Mi cuerpo parecía demasiado pequeño para albergar a mi alma cuando estaba con él, desoladoramente enorme cuando nos separábamos. Una ocasional resaca se filtraba por el breve tejido entre el esternón y el nacimiento de las costillas, una paciente congoja dispuesta a arrasarme a la menor distracción. Llegué a pensarme y a mirarlo todo a través de sus ojos. Textos propios y ajenos, películas, obras de arte, obras de teatro, conciertos, atardeceres, penumbras, atuendos, comidas, ritmos y pausas. Todo, hasta aquel mediodía en el que, oculta tras un ventanal, vi sus manos recorrer con premura otras piernas y prensarse de otros cabellos. Recuperé mis ojos y los llené de lágrimas. Mastiqué despacio y me tragué el secreto de esta locura, la necesidad de saber qué tenía ella que yo había perdido. Nunca lloré tanto, nunca fui tan feliz y a la vez tan desdichada, nunca estuve más asustada y triste, nunca fui más valiente ni se manifestó tan clara la maravilla de tener todo el tiempo del mundo para curarme de él y no pudrirme de dolor, aunque todo el tiempo del mundo no alcanzara para curarse de la sombra de los celos y la sospecha.
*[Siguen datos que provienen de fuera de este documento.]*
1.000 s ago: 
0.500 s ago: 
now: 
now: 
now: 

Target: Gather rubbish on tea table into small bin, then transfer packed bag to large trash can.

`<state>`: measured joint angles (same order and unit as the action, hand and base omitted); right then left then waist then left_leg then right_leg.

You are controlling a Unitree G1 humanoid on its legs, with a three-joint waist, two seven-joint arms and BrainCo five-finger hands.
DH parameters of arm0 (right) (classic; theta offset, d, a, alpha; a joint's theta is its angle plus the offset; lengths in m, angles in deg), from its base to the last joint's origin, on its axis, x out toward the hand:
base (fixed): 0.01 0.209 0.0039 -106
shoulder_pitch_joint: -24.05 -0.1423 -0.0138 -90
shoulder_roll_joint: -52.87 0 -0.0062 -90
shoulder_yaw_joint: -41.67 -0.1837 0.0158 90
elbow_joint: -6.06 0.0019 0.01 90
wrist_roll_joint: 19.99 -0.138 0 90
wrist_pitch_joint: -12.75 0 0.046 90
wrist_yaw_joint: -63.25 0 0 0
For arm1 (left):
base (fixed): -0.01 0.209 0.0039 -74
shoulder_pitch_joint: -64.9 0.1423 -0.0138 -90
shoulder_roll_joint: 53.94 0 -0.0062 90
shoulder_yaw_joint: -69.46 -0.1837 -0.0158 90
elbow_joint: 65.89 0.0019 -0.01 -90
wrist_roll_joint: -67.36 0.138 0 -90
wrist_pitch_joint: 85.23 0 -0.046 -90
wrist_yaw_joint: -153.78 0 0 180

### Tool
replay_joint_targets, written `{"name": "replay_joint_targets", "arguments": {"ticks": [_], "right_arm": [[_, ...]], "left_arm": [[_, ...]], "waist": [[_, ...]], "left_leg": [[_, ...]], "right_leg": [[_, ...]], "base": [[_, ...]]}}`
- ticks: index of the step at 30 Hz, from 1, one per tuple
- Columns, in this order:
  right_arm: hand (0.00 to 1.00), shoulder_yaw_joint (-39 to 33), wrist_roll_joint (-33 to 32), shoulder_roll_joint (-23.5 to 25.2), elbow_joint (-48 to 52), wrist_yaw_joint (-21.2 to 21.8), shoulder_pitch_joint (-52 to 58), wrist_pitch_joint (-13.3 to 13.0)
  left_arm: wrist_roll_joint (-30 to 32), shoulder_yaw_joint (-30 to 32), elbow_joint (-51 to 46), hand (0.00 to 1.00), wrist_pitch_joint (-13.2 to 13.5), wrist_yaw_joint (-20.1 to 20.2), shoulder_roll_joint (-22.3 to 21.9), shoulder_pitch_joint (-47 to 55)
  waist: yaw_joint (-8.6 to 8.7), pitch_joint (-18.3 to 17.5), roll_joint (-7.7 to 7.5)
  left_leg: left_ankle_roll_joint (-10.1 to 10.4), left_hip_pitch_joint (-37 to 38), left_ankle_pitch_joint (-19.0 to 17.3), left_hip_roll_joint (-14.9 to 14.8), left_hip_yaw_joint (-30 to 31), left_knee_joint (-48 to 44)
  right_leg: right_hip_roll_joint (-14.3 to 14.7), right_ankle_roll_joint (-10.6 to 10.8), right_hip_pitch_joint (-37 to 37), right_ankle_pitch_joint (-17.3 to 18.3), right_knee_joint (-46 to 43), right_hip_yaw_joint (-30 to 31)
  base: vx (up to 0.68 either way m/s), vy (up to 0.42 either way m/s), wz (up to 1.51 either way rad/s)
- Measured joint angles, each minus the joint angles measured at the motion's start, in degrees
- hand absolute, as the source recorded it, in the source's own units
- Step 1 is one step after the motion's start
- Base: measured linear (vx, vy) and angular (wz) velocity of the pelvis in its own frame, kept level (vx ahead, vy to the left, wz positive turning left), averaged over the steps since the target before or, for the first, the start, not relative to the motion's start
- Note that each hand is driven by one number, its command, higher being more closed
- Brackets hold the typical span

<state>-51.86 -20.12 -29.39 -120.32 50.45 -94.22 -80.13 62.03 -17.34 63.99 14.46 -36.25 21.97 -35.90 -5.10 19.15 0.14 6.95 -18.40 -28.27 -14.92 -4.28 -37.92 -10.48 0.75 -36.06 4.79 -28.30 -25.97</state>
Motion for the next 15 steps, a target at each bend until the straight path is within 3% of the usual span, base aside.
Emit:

Barrí los jirones de piel revueltos con trozos de vidrios de colores. Entrelacé las estrellas con el crujir de las flores muertas hasta dejar de extrañar su mirada inquisidora. Un poeta en el barrio vecino decía querer borrar a su musa, pero conservar su lengua. No quiero ser poeta. Tampoco quiero la boca ni los brazos torpes de aquel parteaguas. Quiero una voz capaz de tramar una cuerda que llegue hasta esa que ya no soy y, a golpe de susurros, teja un paracaídas.